A luscious, lysergic double bill of summer camp, Busby Berkeley’s The Gang’s All Here and Robert Siodmak’s Cobra Woman pair the Brazilian Bombshell (Carmen Miranda) with the Caribbean Cyclone (Maria Montez). In Berkeley’s 1943 Technicolor freak-out, the plot—soldier Andy is engaged to the gal next door but falls for melancholy showgirl Edie—is a mere addendum to the increasingly baroque musical numbers.
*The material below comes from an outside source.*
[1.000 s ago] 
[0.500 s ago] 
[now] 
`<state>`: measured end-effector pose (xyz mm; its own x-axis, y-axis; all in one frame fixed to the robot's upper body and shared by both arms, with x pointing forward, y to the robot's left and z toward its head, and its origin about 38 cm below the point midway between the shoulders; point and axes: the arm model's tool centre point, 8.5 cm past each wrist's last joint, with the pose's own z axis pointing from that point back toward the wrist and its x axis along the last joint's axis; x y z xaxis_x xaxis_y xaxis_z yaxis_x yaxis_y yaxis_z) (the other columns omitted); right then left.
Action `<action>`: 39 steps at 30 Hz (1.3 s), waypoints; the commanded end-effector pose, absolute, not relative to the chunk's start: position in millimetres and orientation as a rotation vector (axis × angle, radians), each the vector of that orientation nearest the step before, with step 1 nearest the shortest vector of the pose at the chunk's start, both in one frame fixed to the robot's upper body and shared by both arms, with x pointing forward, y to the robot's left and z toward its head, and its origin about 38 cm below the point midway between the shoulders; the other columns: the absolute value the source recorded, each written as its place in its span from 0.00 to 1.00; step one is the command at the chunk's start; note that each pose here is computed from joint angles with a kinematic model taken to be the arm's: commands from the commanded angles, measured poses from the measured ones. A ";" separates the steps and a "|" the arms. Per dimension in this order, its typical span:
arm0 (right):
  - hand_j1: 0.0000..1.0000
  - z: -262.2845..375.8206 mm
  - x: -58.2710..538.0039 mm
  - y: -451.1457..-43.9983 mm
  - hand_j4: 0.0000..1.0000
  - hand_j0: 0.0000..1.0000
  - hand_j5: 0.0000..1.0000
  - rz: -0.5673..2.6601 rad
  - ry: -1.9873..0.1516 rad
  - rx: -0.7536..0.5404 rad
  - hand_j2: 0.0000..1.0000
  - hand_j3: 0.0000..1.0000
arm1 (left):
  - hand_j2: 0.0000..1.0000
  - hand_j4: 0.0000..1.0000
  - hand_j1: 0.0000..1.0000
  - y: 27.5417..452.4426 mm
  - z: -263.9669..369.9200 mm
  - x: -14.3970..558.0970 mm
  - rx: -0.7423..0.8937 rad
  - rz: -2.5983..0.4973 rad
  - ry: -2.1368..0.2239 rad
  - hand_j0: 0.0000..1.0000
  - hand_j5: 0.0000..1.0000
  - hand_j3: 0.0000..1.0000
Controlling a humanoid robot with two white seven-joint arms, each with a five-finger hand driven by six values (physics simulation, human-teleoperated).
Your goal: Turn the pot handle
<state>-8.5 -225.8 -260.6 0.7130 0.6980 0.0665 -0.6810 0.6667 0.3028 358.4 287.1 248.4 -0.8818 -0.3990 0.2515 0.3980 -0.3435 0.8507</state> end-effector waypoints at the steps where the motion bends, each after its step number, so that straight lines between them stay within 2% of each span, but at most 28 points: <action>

Gang is the apotheosis of fruitiness: Miranda’s Dorita singing and samba-ing to “The Lady in the Tutti Frutti Hat,” a chorus of curvy beauties performing a near obscene synchronized number with giant bananas, prissy perennial second banana Edward Everett Horton cutting loose with Carmen. All the players in this overstuffed extravaganza, including a crooning Benny Goodman and an impossibly leggy Charlotte Greenwood as a jiving Westchester matron, give jaw-dropping turns as, in the words of one character, “tenderized ham.” But it’s Miranda’s show, whether she’s embellishing American slang (“You are here to kick up some more heels, huh?”) or popping out from a cornucopia of leafy produce for her first song and dance.
Jack Smith, who deified the Dominican starlet in “The Perfect Filmic Appositeness of Maria Montez,” referred to the actress as the “Marvelous One.” Siodmak’s 1944 film features her as the Marvelous Two, playing both virtuous South Seas lovely Tollea and evil twin Naja. Although not a musical, Cobra Woman functions as one, boasting Naja’s orgiastic undulating cobra dance and the mellifluous ring of Montez’s thickly accented line delivery. A Miranda-Montez double feature amply proves Susan Sontag’s observation: “Camp is the glorification of ‘character.'” But perhaps these two exalted figures were simply too much for this world, both meeting untimely ends: Miranda at 46 from a heart attack and Montez at 34 from a bathtub accident.